Labour Day Classic proof: Blue Bombers are still Cody Fajardo kryptonite

It was the other end zone but Cody Fajardo hit the crossbar again in the dying moments of the Saskatchewan Roughriders’ loss to Winnipeg in the Labour Day Classic.

Déjà vu all over again from how the 2019 West Final ended. A fitting end to a miserable day for the Riders offence that looked nothing like the attack who led the league in scoring over the first three weeks of the season.




“Maybe that goal post was a little jealous because I went to the other one at the beginning of the year and kind of squashed our beef and then maybe it got a little jealous. So now that I’ve hit both of them, I should be good but no promises,” Fajardo said as he chuckled about the “cherry on top” for what proved to be the first rough day at the office in 2021.

There is no defence in the CFL that has made Fajardo look more like a backup, and less like a Most Outstanding Player candidate, than the Blue Bombers. Never was that more evident than in Sunday’s 23-8 loss to the Blue and Gold at Mosaic Stadium.

In the 22 games that Fajardo has started at quarterback for the Green and White, Sunday’s struggle was just the second time the Riders have failed to score an offensive touchdown. The other? The 2019 West Final loss to those same, dreaded Blue Bombers.

“The worst game I’ve played, definitely as a professional,” Fajardo said following the loss in which he threw for 211 yards, three interceptions and zero touchdowns.

The leader of Winnipeg’s star-studded defence, Willie Jefferson, could be seen chattering in the direction of Fajardo all game long, but he swears it never got under his skin.

“I kind of tune those things out. It’s just the competitive nature. I don’t know exactly what he said. Sometimes he’ll smile at me under the face mask and that’s just part of the game,” Fajardo said.

“Especially when they’re kicking our butt, it’s easy to talk crap when you’re kicking the other team’s butt. That’s just part of football and the best way to make people not talk crap is to play well and we didn’t.

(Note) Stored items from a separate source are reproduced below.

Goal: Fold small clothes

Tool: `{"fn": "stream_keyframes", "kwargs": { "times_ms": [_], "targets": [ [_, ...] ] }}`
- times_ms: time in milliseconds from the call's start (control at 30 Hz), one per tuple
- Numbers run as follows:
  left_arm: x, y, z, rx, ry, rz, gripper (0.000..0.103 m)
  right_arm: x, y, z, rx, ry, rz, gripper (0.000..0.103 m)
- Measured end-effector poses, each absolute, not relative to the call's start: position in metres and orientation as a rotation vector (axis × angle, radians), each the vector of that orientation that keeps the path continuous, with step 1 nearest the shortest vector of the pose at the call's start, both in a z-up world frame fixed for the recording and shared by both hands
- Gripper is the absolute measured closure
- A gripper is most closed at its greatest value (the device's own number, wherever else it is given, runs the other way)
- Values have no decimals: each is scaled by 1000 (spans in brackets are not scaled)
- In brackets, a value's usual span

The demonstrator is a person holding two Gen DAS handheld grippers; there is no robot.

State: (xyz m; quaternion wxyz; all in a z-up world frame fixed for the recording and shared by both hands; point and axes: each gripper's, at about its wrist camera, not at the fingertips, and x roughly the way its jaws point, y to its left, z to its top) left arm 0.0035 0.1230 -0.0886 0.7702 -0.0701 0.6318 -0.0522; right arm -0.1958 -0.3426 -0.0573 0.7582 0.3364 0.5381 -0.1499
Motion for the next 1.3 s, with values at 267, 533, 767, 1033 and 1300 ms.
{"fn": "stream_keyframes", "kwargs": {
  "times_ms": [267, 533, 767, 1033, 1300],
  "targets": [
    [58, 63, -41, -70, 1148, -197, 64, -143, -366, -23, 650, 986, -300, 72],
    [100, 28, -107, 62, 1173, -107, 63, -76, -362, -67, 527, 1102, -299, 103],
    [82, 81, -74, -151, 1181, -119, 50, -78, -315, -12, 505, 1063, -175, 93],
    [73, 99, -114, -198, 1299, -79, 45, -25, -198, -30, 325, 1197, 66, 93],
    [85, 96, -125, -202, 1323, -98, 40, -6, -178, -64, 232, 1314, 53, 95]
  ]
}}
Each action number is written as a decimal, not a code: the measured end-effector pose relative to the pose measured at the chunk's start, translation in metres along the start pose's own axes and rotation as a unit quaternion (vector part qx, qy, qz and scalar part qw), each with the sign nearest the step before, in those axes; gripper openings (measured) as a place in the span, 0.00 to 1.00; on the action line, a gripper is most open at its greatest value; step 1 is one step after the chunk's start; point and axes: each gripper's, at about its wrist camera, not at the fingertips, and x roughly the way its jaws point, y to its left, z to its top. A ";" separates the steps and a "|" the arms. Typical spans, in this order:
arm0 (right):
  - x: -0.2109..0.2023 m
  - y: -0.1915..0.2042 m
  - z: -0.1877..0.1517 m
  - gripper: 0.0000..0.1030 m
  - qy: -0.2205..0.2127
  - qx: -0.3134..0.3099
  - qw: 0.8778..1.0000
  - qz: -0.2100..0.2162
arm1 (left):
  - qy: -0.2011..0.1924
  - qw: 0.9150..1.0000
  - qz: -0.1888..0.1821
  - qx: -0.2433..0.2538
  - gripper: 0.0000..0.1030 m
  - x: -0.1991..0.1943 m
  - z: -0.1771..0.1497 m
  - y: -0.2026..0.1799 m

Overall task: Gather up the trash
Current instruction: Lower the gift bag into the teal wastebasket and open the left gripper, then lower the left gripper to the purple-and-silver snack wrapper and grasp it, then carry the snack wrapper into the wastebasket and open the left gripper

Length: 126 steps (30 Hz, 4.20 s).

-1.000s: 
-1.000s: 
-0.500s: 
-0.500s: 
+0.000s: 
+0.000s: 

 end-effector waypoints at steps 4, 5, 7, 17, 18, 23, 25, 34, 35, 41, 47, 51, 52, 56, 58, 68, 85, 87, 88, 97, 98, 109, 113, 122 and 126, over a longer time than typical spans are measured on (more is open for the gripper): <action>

I definitely didn’t do that so I definitely deserved all the smack talk I could get out there because I played a terrible game.”

Winnipeg defensive coordinator Richie Hall and his unit clearly outmatched Roughriders’ offensive coordinator Jason Maas in what appears to be an emerging and concerning trend for an otherwise overachieving offence in Saskatchewan.

It remains to be seen which, if any, adjustments will be made for next Saturday’s Banjo Bowl rematch in The Peg. Especially given the fact that Fajardo, himself, admitted to taking some “pretty gnarly hits” including shots that caused pain in his shoulder.

It is worth mentioning there is a strong belief the impetus behind the Riders’ decision to replace Stephen McAdoo as offensive coordinator after the 2019 West Final was at least in part due to his failure to crack the code of a stingy Winnipeg defence.

McAdoo’s successor, Maas, hasn’t passed that test yet either and will have only a short week in the lab to cook up something different from anything the Roughriders have already thrown at the Blue Bombers so far.

That could prove to be difficult in a short week following a game in which Fajardo took several big hits, including one that had him slow to get up, wincing in pain and required attention from the Riders medical staff.

This defeat in combination with the playoff loss to Winnipeg at the end of last season has lowered the bar of expectations for Saskatchewan.

At least as low as the crossbar, anyway.